Deleting the whole word

When you make a typo while typing, depending on where you type, it is very easy to make a typo, either due to fat fingers syndrome, jumpy fingers, or other reasons.  For me, this is most often when I have jumpy fingers, and end up transposing letters in a word.

On a phone, or on Microsoft Word, these errors are often auto-corrected (for example, if you type “Wendesday”, it will auto-correct to “Wednesday”.  (I have no “strange autocorrects” plugged into Word, but it often gets weird on the phone when the phone does not recognize a word.  But that is another topic for another post.)

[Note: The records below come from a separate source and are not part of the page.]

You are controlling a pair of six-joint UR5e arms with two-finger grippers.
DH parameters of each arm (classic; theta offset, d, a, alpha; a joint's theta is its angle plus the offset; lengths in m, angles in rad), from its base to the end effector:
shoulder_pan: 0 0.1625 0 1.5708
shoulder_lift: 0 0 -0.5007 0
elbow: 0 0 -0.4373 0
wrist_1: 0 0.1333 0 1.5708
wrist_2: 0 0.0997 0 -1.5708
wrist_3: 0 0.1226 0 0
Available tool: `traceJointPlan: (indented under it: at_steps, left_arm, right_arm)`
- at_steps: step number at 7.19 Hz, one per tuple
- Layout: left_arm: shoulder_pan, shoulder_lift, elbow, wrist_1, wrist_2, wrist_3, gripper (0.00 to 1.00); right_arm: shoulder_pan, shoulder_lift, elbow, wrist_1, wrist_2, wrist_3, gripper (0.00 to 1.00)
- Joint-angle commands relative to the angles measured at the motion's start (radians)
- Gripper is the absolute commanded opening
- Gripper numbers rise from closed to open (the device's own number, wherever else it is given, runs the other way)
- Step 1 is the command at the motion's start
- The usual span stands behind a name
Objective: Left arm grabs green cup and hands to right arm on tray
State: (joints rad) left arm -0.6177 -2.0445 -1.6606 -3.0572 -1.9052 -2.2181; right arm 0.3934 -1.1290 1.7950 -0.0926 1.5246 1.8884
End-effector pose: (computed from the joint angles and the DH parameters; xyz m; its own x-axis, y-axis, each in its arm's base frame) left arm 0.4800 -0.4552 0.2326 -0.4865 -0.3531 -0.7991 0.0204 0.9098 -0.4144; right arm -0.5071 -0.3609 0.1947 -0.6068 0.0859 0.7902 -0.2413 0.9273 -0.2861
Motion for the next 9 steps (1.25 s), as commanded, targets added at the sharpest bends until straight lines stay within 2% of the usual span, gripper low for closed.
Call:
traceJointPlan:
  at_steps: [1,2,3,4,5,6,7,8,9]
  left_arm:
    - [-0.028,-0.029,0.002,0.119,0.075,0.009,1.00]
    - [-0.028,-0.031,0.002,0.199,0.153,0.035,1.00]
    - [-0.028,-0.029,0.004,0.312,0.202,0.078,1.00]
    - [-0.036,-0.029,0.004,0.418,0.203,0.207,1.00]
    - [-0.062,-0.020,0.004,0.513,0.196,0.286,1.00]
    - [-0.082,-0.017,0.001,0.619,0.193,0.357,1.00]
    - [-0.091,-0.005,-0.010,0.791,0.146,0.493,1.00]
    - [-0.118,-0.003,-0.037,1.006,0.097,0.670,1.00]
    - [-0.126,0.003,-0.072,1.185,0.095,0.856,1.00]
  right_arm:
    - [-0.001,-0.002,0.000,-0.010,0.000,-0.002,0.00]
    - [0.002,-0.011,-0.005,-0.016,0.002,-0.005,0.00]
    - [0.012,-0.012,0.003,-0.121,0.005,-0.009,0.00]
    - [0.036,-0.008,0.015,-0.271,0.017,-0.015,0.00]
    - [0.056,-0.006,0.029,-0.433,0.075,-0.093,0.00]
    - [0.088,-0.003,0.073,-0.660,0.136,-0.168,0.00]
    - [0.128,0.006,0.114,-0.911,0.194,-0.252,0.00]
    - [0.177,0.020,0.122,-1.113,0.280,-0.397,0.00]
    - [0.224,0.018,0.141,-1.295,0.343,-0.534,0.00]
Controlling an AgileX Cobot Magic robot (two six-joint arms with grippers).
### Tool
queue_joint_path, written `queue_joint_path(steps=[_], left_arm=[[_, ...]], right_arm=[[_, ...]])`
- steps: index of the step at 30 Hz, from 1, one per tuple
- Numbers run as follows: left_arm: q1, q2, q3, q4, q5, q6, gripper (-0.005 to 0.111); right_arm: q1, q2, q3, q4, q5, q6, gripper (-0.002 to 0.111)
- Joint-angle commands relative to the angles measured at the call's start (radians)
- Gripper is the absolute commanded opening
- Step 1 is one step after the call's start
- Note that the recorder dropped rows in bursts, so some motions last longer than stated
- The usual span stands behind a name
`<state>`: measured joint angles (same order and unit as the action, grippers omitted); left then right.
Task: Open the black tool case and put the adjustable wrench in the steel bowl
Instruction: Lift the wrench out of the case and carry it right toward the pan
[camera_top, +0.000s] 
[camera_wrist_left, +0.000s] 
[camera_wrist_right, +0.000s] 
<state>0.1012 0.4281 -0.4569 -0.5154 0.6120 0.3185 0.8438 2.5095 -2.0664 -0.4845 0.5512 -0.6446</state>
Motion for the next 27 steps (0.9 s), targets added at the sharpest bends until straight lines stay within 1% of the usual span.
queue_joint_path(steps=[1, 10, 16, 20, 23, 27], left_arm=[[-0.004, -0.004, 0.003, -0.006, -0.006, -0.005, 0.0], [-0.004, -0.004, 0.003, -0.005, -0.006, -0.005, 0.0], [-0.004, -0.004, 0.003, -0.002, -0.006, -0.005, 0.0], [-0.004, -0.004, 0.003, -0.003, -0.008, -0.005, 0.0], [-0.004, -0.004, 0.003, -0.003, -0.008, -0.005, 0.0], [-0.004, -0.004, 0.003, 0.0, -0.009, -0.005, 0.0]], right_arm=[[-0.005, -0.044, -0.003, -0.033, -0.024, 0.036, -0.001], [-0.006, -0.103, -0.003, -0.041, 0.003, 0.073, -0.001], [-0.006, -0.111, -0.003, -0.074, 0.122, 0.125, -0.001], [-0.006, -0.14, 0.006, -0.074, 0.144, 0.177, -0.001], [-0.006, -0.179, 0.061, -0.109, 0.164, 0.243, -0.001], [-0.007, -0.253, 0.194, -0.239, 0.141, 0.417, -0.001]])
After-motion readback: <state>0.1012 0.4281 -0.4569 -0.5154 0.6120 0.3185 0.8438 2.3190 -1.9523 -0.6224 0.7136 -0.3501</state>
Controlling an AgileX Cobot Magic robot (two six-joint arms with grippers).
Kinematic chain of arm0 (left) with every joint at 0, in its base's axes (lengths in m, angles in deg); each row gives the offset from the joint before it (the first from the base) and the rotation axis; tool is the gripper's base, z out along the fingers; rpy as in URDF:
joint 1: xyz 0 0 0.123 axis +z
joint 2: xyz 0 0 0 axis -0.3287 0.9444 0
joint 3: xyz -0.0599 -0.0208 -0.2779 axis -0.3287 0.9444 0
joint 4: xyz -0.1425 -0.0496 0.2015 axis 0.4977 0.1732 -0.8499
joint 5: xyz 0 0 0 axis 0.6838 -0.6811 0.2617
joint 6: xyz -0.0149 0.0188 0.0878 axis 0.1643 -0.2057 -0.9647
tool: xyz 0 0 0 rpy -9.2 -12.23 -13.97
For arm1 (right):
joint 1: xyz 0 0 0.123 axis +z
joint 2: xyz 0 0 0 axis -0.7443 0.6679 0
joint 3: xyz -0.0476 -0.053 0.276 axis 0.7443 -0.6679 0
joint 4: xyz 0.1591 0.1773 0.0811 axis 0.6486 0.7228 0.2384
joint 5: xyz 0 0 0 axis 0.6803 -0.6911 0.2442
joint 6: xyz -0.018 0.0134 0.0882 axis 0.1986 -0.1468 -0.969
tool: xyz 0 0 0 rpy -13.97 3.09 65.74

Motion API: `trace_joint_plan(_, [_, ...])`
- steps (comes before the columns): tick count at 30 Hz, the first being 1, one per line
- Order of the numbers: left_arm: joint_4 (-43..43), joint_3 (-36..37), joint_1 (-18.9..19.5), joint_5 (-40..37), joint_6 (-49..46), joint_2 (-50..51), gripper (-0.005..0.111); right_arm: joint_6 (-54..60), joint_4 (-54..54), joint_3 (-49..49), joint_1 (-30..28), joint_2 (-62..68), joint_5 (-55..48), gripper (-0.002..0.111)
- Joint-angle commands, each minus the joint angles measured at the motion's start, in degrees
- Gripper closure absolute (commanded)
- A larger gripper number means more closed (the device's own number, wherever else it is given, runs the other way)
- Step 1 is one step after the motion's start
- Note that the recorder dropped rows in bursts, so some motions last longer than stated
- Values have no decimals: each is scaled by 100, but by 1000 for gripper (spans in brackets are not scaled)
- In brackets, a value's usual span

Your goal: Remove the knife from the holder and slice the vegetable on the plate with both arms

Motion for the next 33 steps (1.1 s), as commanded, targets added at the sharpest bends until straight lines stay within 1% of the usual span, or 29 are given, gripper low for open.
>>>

Sometimes, however, these errors are not caught by the auto-correct software.  When I make a transposition error, and the red squigglies appear below the word (i.e. auto-correct does not invoke), sometimes I will delete the whole word and start over instead of scrolling to the transposed letters, and reversing them in that way.  This is especially a tendency that I have in WordPress, since there is no auto-correct function on the interface, at least to the best of my knowledge.

In some sense, actually, I have to admit that I have cheated [chated] on the Freewrites.  I have sometimes [soemtimes] used the backspace to correct these kinds of errors, contrary to [o] the rules that I set out in my first post of the Freewrite sequence.  Yes, even I, the honest “Abe,” can confess to occasionally not playing by my own rules!

The typos that were in the [square brackets] in the previous paragraph were remnants of typos that I made, and was tempted to delete the whole word.  But, I restored them to show the types of errors I might make that would result in full-word deletion.

[IUn] In some sense, I feel like it is less energy to delete the whole word and start over rather than to click …

{Noah’s attention was suddenly diverted by a very old black and orange [oragne] two-car train that just headed northbound outside his window.}

…at the transposition, or to hit the back arrow a few times to delete the few letters and [thgen] then reposition them.

Is this a common malady, or is it something that I just notice?